**TASK GOAL:**
Give back every record below in full and exactly, but without a single image.

(Dataset entries)
== Segment start ==
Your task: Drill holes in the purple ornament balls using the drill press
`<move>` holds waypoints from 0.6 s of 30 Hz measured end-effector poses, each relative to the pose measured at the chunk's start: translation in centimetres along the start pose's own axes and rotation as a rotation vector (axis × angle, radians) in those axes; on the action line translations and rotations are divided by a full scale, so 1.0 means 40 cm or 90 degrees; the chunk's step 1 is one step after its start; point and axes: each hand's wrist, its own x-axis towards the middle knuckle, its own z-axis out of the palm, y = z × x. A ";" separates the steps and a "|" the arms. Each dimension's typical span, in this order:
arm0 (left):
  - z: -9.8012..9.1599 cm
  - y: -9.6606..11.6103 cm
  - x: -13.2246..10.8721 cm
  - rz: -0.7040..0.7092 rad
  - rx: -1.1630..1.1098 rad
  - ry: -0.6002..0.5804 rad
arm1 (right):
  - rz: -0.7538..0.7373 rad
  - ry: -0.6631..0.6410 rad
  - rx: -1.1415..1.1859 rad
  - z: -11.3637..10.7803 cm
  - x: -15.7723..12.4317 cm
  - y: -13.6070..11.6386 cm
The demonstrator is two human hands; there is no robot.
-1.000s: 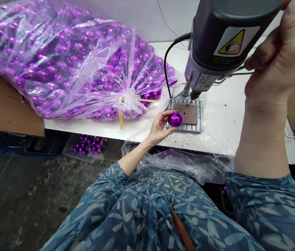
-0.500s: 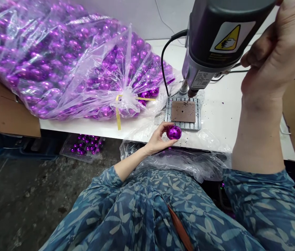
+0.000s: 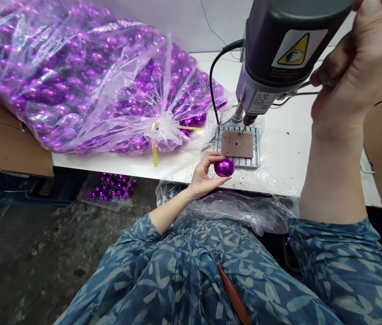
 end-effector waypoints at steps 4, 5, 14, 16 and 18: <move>0.001 0.003 0.001 0.017 -0.011 -0.004 | 0.010 -0.008 -0.026 -0.002 -0.001 0.001; 0.002 0.005 0.001 0.016 -0.020 -0.011 | 0.013 -0.010 -0.033 -0.003 -0.002 0.000; 0.018 0.035 0.001 -0.139 -0.207 -0.032 | 0.016 0.009 0.000 0.004 -0.003 -0.004; 0.025 0.042 0.007 -0.133 -0.198 -0.013 | 0.014 0.005 -0.018 0.002 0.000 0.002; 0.032 0.046 0.012 -0.105 -0.152 0.021 | 0.001 0.002 -0.015 -0.004 0.003 0.010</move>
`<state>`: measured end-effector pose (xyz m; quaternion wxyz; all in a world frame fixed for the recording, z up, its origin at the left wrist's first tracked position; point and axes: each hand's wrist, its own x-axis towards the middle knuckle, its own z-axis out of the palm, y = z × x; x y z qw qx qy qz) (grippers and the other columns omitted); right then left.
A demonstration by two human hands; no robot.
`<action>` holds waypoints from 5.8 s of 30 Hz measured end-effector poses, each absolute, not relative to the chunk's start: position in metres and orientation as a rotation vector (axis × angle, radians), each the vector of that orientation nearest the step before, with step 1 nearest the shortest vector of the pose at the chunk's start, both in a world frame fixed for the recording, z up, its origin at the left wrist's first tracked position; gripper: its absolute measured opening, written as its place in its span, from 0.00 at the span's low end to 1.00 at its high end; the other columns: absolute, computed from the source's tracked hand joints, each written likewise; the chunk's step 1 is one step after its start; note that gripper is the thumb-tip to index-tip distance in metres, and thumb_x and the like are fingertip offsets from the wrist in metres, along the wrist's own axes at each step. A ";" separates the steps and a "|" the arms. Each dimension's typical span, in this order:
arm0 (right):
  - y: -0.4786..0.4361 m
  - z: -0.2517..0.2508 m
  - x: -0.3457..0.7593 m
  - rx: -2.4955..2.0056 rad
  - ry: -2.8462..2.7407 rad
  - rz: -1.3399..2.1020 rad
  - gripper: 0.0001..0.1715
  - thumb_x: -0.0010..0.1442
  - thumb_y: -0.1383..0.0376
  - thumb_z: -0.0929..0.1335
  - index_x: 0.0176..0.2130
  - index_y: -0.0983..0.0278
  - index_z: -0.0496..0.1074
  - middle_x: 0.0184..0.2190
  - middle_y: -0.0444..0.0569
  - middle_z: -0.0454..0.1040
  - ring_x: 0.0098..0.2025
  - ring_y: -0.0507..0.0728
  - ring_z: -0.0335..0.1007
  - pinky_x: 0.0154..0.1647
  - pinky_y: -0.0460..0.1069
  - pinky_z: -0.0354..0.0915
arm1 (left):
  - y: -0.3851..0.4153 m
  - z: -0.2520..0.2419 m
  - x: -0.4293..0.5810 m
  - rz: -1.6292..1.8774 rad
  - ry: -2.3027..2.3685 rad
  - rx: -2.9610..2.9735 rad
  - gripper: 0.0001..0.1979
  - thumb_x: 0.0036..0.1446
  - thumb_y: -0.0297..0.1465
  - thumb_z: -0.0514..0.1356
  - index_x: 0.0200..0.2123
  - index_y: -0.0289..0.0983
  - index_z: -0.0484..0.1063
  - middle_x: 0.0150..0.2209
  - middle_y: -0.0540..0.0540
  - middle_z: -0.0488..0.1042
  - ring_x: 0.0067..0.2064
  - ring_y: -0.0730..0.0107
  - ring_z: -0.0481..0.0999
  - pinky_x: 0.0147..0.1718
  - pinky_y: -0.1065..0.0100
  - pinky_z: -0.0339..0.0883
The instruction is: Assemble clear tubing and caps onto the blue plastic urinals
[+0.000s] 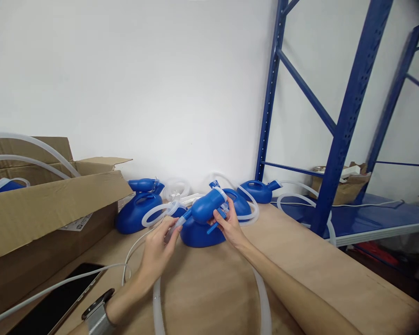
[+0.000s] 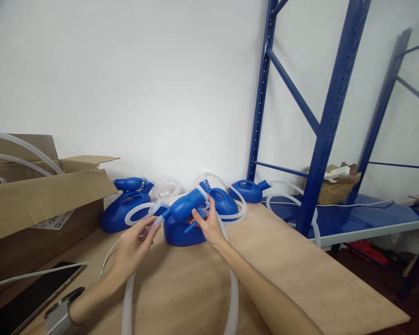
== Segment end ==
**RESPONSE AREA:**
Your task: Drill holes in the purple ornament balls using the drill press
`<move>` holds waypoints from 0.6 s of 30 Hz measured end-effector poses, each relative to the pose measured at the chunk's start: translation in centimetres along the start pose's own axes and rotation as a rotation vector (axis × angle, radians) in those axes; on the action line translations and rotations are divided by a full scale, so 1.0 means 40 cm or 90 degrees; the chunk's step 1 is one step after its start; point and axes: each hand's wrist, its own x-axis towards the middle knuckle, its own z-axis out of the palm, y = z × x. A ";" separates the steps and a "|" the arms. Each dimension's typical span, in this order:
arm0 (left):
  - z: -9.8012..9.1599 cm
  - y: -9.6606..11.6103 cm
  - x: -13.2246..10.8721 cm
  - rz: -0.7040..0.7092 rad
  - rx: -1.1630..1.1098 rad
  - ry: -0.6002..0.5804 rad
arm1 (right):
  - rz: -0.7538..0.7373 rad
  - ry: -0.6631..0.6410 rad
  - rx: -1.1415..1.1859 rad
  - z: -11.3637..10.7803 cm
  - x: -15.7723..12.4317 cm
  - y: -13.6070..11.6386 cm
The demonstrator is two human hands; there is no robot.
-1.000s: 
-0.500s: 
+0.000s: 
 end-effector waypoints at steps 4, 5, 14, 16 and 18: <move>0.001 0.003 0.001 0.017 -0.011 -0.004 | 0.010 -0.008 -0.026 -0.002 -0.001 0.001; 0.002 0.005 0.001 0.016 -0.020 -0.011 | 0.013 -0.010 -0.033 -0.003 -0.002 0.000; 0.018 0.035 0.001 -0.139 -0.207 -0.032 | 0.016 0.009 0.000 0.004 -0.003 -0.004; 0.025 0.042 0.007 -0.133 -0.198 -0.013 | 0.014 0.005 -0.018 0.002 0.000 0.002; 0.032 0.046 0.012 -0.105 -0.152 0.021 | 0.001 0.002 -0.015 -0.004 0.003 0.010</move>
`<state>`: measured end-effector pose (xyz m; quaternion wxyz; all in a world frame fixed for the recording, z up, its origin at the left wrist's first tracked position; point and axes: each hand's wrist, its own x-axis towards the middle knuckle, its own z-axis out of the palm, y = z × x; x y z qw qx qy qz) (grippers and the other columns omitted); right then left.
A demonstration by two human hands; no robot.
`<action>` holds waypoints from 5.8 s of 30 Hz measured end-effector poses, each absolute, not relative to the chunk's start: position in metres and orientation as a rotation vector (axis × angle, radians), each the vector of that orientation nearest the step before, with step 1 nearest the shortest vector of the pose at the chunk's start, both in a world frame fixed for the recording, z up, its origin at the left wrist's first tracked position; gripper: its absolute measured opening, written as its place in its span, from 0.00 at the span's low end to 1.00 at its high end; the other columns: absolute, computed from the source's tracked hand joints, each written likewise; the chunk's step 1 is one step after its start; note that gripper is the thumb-tip to index-tip distance in metres, and thumb_x and the like are fingertip offsets from the wrist in metres, along the wrist's own axes at each step. A ";" separates the steps and a "|" the arms. Each dimension's typical span, in this order:
arm0 (right):
  - y: -0.4786..0.4361 m
  - z: -0.2517..0.2508 m
  - x: -0.3457..0.7593 m
  - rx: -2.4955..2.0056 rad
  - ry: -2.8462..2.7407 rad
  - rz: -1.3399..2.1020 rad
  - gripper: 0.0001..0.1715
  - thumb_x: -0.0010..0.1442
  - thumb_y: -0.1383..0.0376
  - thumb_z: -0.0929..0.1335
  - index_x: 0.0176..0.2130
  - index_y: -0.0983..0.0278
  - index_z: -0.0496..0.1074
  - middle_x: 0.0184..0.2190
  - middle_y: -0.0444..0.0569
  - middle_z: -0.0454..0.1040
  - ring_x: 0.0098..0.2025
  - ring_y: -0.0507..0.0728
  - ring_z: -0.0335..0.1007
  - pinky_x: 0.0154..0.1647
  - pinky_y: -0.0460..0.1069
  - pinky_z: -0.0354..0.0915
arm1 (left):
  - y: -0.3851..0.4153 m
  - z: -0.2520..0.2419 m
  - x: -0.4293..0.5810 m
  - rz: -1.6292..1.8774 rad
  - ry: -2.3027..2.3685 rad
  - rx: -2.9610..2.9735 rad
  - gripper: 0.0001..0.1979
  - thumb_x: 0.0036..0.1446
  - thumb_y: -0.0297..0.1465
  - thumb_z: -0.0514..0.1356
  - index_x: 0.0200..0.2123
  - index_y: -0.0289..0.0983
  - index_z: -0.0484..0.1063
  - middle_x: 0.0150..0.2209
  - middle_y: -0.0540..0.0540
  - middle_z: -0.0488..0.1042
  - ring_x: 0.0067..0.2064
  - ring_y: -0.0730..0.0107
  - ring_z: -0.0481..0.0999
  - pinky_x: 0.0147..0.1718
  - pinky_y: -0.1065..0.0100
  - pinky_z: -0.0339..0.0883
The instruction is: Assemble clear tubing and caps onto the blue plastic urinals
[+0.000s] 
[+0.000s] 

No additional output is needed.